Луи шагнул к ней, и Бланка поднялась, выпрямившись в полный рост ровно в тот миг, когда он достиг центра покоев. Он окинул собравшихся наполовину отстраненным, наполовину смущенным взглядом — выражение, которое Бланка со дня коронации видела на его лице чаще всех прочих выражений.
— Доброе утро, сын мой, — улыбнулась она, протягивая ему руку и одновременно склоняя голову в приветственном поклоне. Луи принял кивок (за шесть месяцев в Монлери Бланка все же смогла обучить его основам нового этикета, которому теперь они должны были следовать при посторонних), после чего уже с чисто сыновней покорностью приложил запястье матери к губам. Бланка смотрела на его белокурую голову, склонившуюся над ее рукой, и думала о том, как он вытянулся за эти полгода. И как оброс — ему не мешает подровнять волосы до того, как они двинутся в Париж. Она отметила это мысленно как дело, не терпящее отлагательств.
Луи выпрямился и снова посмотрел по сторонам, задержав взгляд на Тибо, державшем в опущенной руке листки исчерканного пергамента. Светлые брови короля Франции слегка нахмурились, сходясь к по-детски гладкой переносице.
— Доброе утро, господа. Чем вы тут занимаетесь? Мне показалось, я слышал…
— Его милость граф Шампанский изволили почитать нам стишки, — простодушно отозвалась мадам де Шонсю. Она была почти ровесницей Бланки и годилась королю в матери, и, быть может, поэтому, а также из-за своей провинциальной неотесанности, позволяла себе перебивать его и бывала порой почти дерзка. Но Бланка знала, что это не от злобы и хитрости, а от простодушия. В тех условиях, в которых находилась ныне судьба короны и регентства, простодушие, даже доходящее до вульгарности, было воистину меньшим злом.

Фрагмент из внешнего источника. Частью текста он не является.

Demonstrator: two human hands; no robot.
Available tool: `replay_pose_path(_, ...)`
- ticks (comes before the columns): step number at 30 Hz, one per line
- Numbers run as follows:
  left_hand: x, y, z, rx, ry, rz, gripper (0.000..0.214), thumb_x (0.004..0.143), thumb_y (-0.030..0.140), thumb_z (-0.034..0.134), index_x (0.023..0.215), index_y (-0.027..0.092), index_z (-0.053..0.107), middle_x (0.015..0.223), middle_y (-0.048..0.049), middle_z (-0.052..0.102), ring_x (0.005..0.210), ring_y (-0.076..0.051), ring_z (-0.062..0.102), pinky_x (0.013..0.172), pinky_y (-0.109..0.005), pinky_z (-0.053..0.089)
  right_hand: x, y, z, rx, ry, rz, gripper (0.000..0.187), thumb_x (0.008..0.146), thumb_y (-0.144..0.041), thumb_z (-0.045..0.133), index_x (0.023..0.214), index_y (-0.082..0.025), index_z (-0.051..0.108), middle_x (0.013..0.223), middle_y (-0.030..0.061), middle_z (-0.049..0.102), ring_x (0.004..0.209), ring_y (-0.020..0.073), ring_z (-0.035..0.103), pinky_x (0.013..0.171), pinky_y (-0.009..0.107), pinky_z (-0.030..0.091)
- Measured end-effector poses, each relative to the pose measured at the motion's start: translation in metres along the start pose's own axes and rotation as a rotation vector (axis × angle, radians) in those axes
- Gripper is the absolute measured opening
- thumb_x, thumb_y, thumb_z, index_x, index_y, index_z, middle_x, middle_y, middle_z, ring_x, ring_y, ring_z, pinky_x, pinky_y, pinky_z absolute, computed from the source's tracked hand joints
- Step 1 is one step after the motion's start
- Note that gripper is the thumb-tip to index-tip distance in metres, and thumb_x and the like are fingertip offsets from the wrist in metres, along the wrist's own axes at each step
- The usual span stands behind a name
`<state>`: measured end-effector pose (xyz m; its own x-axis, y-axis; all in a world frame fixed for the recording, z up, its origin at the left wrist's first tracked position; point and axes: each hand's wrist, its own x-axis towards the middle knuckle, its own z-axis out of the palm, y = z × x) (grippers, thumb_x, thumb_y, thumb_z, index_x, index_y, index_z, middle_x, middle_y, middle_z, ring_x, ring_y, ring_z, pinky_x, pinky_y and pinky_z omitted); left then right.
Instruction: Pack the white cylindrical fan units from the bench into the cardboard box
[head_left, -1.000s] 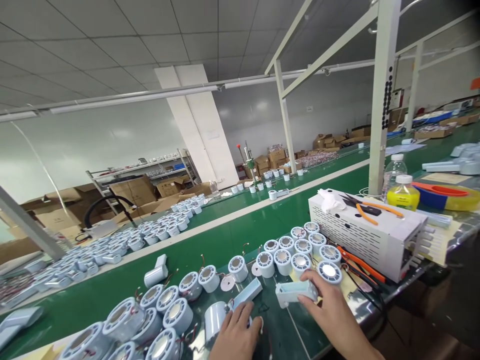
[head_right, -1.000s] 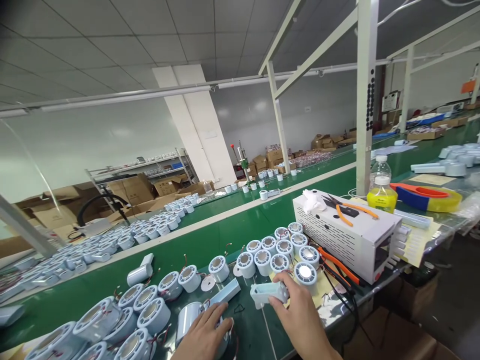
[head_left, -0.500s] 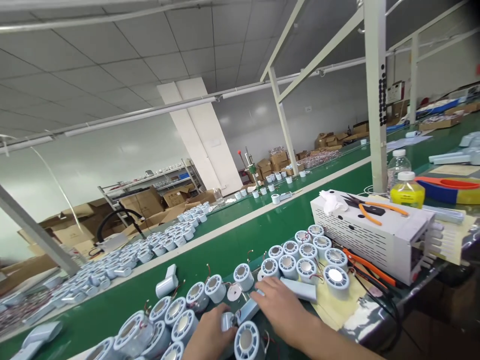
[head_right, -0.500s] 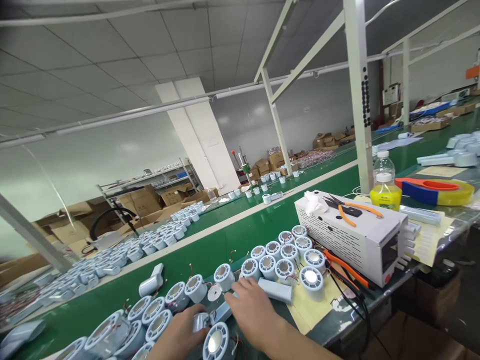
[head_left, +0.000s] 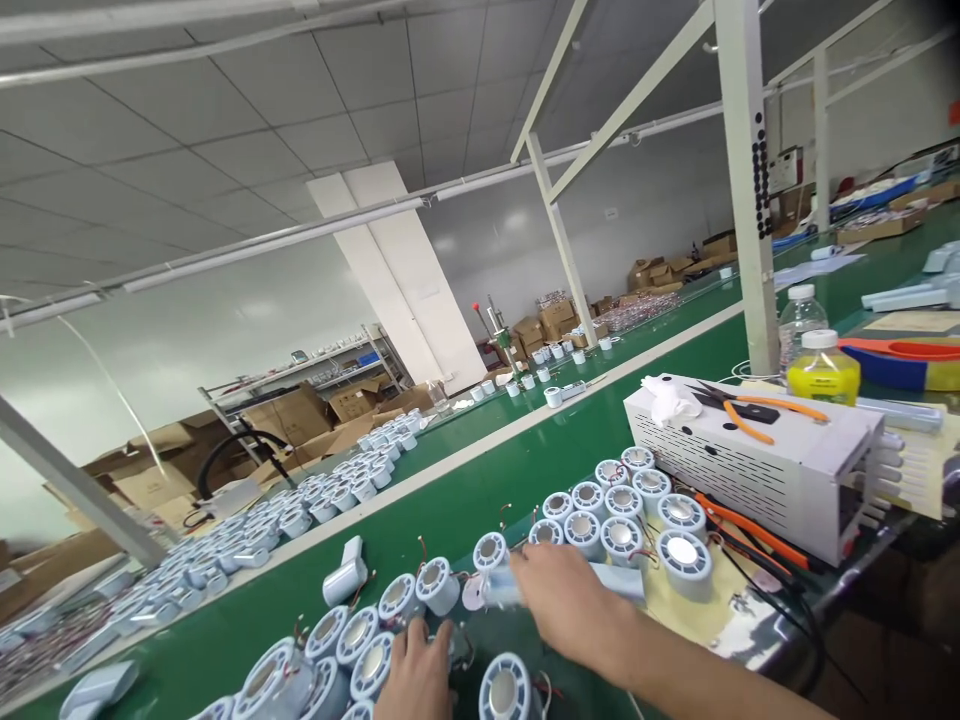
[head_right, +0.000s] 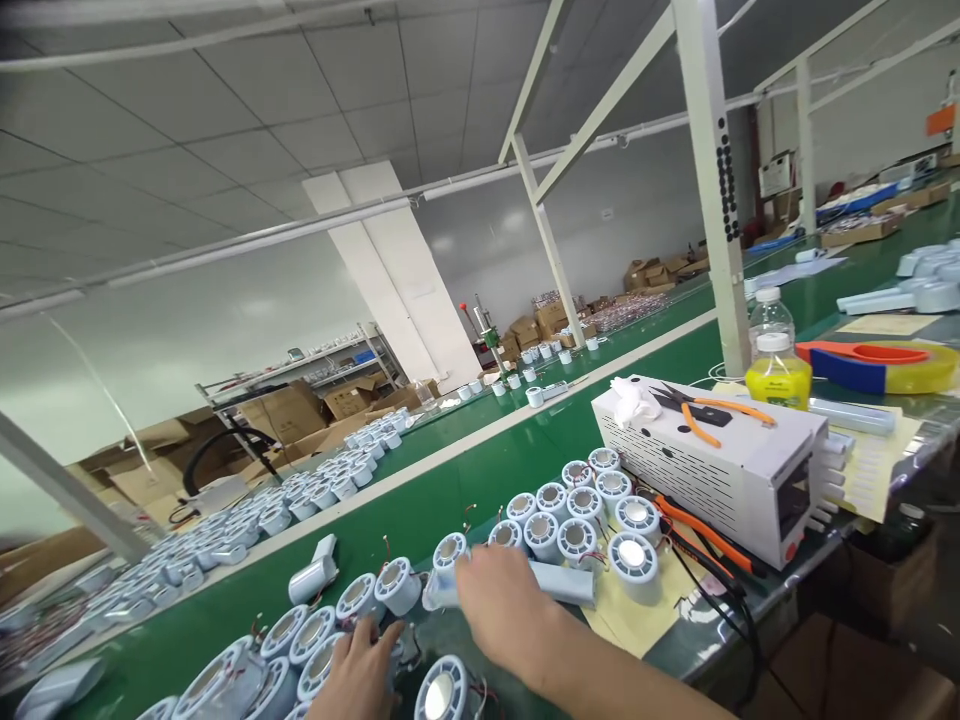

Но Людовику было тринадцать лет, потому он об этом не знал. Слова мадам де Шонсю заставили его нахмуриться еще сильнее.
— Стихи, вы говорите? Когда я вошел, мне послышалось, что мессир Тибо произнес имя нечистого… Что за стихи, матушка?
Он спрашивал очень просто, очень прямо и при этом с истинно королевской спокойной требовательностью, не допуская и мысли, что ему солгут или не ответят. Бланка не учила его этому и не знала, как относиться к тому, что подобная, истинно царственная манера проснулась в ее сыне будто бы сама собой, одновременно с тем, как он вступил в свой законный статус. Впрочем, в нем текла кровь Капетов — а это уже само по себе значило многое. В деде Людовика, Филиппе Августе, тоже было довольно врожденного величия, как и в супруге Бланке Луи Смелом — в последнем, впрочем, величие чаще приобретало форму сварливой спеси, особенно когда он прикладывался к бутылке. Бланка была рада, что ее венценосный сын почти не знал своего отца — и был первым из французских королей, успевшим застать в живых своего деда.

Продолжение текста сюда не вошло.